Times Square has long stood as an emblem of New York’s hustle and bustle. But as Broadway theaters shut their doors and the city became an early epicenter of the global pandemic, 9 in 10 businesses in the area closed, according to a district civic group, The Times Square Alliance.

“We really were were a symbol to the world of the pandemic and the pause,” said Tom Harris, the alliance’s president.

Three-fourths of area businesses have since reopened, bit by bit, as Broadway shows began reopening to vaccinated-only audiences.

Among those hopefully restarting are businesses that don’t cater directly to tourists, but are part of the city’s entertainm­ent ecosystem.

Sam Vasili’s Shoe Repair reopened last month across 51st Street from the Gershwin Theater, where it had operated for three decades before a long pandemic closure.

Owner Sam Smolyar was all grins on a recent afternoon as he shared the news that a Broadway production set to reopen nearby had requisitio­ned his help. For years, he helped outfit the Rockettes with custom-fitted boots. “We rely on the theater, and on the businesses around here,” he said.

He hopes more people buying tickets on Broadway will mean busier times.

“It starts to get better,” said Vasili, who employs three people at the shop.

Just before the COVID-19 outbreak, New York City was posting record numbers of tourists — 66.6 million in 2019, including 13.5 million from outside the U.S. Then the pandemic prompted severe restrictio­ns on foreign travel.

A marketing blitz has been underway for months to remind Americans that New York City is again open for business and ready for the visiting masses. Now the city is expanding its outreach to those outside the U.S., who are especially coveted because they spend more time and more money during their visits.

While domestic travel accounted for 80% of visitors, foreign tourists account for about half of the city’s tourism spending and typically represent half of all hotel bookings.

Harris of the Times Square Alliance said the district is already rebounding. Since May, he said, the number of pedestrian­s counted in some places has grown from 150,000 per day to as many as 250,000 — still far below the roughly 365,000 people who tramped through the grid of streets before the pandemic.

“Between the return of Broadway, the return of internatio­nal tourists,” Harris said, “we really expect to be at those pre-pandemic numbers sooner than most people predict.”

Those returning visitors included people like Marina Galan, who soaked in Times Square from the bleachers under a cascade of lights. She and her friends flew to New York from Madrid on the first day U.S. borders opened to vaccinated tourists.

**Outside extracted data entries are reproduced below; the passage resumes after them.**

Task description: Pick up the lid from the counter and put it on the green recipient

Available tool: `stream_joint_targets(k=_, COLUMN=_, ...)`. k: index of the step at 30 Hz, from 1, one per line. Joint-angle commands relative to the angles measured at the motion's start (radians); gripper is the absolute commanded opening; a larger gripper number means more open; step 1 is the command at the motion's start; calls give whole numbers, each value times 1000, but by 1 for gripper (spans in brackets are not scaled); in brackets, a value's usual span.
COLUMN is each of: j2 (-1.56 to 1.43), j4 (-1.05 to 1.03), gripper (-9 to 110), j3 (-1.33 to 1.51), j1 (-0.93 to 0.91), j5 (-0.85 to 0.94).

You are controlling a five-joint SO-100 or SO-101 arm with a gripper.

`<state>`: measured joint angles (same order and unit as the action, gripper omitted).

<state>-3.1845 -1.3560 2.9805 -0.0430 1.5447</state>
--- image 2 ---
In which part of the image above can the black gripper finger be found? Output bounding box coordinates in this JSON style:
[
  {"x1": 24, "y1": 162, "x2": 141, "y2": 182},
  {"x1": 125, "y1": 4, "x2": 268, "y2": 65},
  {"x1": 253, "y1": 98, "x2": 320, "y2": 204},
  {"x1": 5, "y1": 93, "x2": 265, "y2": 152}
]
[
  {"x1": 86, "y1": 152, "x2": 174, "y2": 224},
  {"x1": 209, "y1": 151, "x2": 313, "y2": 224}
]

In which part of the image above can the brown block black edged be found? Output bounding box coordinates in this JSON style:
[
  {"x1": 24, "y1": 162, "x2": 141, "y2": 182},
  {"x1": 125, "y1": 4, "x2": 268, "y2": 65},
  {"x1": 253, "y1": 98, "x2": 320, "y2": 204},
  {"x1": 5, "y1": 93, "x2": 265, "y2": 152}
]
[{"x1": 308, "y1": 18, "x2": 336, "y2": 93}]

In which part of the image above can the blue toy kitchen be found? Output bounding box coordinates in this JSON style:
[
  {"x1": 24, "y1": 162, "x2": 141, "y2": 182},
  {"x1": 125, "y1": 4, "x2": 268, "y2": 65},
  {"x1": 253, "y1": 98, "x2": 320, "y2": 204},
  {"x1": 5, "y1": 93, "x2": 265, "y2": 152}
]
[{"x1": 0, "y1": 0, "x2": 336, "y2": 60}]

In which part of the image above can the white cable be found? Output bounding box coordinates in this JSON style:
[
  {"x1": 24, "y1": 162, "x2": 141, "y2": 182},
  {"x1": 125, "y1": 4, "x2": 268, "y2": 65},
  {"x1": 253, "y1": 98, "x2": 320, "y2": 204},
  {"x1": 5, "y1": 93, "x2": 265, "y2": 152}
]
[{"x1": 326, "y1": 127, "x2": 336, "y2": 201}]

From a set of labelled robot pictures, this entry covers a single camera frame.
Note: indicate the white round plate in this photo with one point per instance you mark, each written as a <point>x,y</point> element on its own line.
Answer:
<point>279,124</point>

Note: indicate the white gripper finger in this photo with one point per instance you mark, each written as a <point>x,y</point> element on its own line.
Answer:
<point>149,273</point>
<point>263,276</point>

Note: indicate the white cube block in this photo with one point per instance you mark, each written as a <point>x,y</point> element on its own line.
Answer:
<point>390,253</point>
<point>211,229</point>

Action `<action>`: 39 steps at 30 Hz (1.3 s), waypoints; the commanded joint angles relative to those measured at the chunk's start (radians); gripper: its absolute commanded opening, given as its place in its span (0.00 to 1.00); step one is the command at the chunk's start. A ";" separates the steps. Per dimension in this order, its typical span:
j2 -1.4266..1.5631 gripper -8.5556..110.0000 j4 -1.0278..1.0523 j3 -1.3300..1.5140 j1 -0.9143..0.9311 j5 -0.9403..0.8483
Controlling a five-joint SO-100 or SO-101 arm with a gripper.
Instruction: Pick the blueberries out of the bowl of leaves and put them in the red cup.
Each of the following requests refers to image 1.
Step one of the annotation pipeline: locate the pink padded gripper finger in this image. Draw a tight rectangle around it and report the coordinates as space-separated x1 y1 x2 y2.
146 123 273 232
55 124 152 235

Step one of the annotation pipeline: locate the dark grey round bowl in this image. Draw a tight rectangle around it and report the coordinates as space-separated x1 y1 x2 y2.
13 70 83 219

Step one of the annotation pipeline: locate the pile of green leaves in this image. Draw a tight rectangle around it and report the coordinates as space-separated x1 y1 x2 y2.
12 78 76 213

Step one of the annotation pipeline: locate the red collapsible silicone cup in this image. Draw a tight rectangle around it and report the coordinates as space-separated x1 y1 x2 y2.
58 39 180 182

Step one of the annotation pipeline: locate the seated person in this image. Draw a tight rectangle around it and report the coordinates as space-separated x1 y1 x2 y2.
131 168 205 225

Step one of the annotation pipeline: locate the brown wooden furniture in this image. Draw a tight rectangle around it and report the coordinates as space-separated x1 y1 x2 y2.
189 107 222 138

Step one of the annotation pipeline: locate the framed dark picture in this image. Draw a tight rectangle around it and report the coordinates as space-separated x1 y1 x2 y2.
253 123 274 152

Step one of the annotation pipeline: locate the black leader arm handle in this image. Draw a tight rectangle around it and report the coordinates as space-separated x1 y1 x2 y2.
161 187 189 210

“When you come back to New York, this is what you want to see,” she said. “Everything is kind of back to normal.”

Her friend Pablo Leon said he was eager to return. The group took a risk last March when they bought tickets for the Broadway musical Hadestown, despite being uncertain about when they’d be allowed to travel to the United States.

“That was the true gamble because we bought the tickets for tonight, without any knowledge if we were going to be able to come here,” Leon said.